Characterization and physicochemical properties analysis of konjac glucomannan: Implications for structure-properties relationships

The objective of this research was to identify the structural and physicochemical factors of konjac glucomannan (KGM). Seven purified konjac flours that varied in hydration behavior and ultimate viscosity were selected and their compositional, molecular structural, and morphological properties were compared. The results suggested that the hydration rate and the development of solution viscosity were related to particle size and surface morphology of KGM particles rather than molecular structure. The particle size distribution value, D-95, varied from 452.70 mu m to 132.30 mu m and the hydration time decreased from 90 min to 8 min, respectively. The ultimate viscosity of fully hydrated KGM solutions was not always associated with higher M-w. Our results show that lower main chain mannose to glucose (M/G) ratios led to lower viscosity and higher acetyl content exhibited higher viscosity compared to low-acetyl KGM of same Mw. The ultimate viscosity was found to be related to a greater degree of intermolecular interaction at concentrations above c*, indicated by higher n(2) values, which is the slope of double logarithmic plots of 'zero-shear' specific viscosity versus degree of space occupancy (c[eta]).

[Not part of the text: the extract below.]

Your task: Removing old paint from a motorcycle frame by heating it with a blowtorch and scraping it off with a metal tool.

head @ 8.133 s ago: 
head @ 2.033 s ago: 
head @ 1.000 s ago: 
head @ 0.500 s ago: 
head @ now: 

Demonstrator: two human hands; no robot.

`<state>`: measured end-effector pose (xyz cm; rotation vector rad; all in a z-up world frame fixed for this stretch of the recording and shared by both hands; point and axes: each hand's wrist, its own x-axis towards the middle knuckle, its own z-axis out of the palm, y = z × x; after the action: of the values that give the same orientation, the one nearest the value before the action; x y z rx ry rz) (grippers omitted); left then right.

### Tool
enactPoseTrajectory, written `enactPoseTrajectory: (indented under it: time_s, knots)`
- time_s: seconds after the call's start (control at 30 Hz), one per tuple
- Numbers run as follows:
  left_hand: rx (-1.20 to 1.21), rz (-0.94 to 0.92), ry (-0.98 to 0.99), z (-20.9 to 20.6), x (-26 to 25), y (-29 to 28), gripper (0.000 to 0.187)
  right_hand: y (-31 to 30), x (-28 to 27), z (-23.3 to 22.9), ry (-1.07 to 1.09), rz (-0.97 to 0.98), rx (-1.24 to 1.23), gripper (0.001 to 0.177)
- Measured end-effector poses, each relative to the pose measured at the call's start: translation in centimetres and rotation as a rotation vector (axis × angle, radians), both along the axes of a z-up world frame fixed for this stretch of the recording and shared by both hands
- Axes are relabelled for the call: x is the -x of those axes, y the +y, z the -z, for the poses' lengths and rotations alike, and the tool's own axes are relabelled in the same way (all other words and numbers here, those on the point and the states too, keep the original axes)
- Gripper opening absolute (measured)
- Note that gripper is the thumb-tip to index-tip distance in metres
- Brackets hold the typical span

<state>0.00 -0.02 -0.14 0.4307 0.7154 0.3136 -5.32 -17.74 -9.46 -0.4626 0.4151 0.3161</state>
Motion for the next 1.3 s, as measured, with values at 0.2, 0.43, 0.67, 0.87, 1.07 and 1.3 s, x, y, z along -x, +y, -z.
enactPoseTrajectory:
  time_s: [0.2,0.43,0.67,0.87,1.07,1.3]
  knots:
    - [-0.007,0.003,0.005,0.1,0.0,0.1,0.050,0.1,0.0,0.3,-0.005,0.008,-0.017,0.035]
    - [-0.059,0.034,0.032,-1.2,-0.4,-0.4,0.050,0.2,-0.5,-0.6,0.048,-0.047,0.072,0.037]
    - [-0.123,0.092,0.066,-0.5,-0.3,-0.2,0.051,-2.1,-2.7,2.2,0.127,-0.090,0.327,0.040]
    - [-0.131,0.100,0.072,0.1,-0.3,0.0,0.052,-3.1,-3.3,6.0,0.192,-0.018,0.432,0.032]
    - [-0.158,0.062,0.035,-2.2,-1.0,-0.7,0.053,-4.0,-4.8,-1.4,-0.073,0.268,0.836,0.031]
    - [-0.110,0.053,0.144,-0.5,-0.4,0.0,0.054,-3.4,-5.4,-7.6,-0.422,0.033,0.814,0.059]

Small angle x-ray scattering (SAXS) results suggested that molecular conformation was the key factor that affected n(2), the larger hydrodynamic volume and greater intermolecular interactions that contributed to the larger n2. The results of this research identify physicochemical factors that are necessary for rational KGM structural design as a satiating ingredient in appetite regulation and body weight management.

Automated summary

The objective of this research was to identify the structural and physicochemical factors of konjac glucomannan (KGM). The results indicated that hydration rate and viscosity development of KGM solutions were related to particle size and surface morphology, rather than molecular structure. Lower M/G ratios led to lower viscosity, while higher acetyl content exhibited higher viscosity.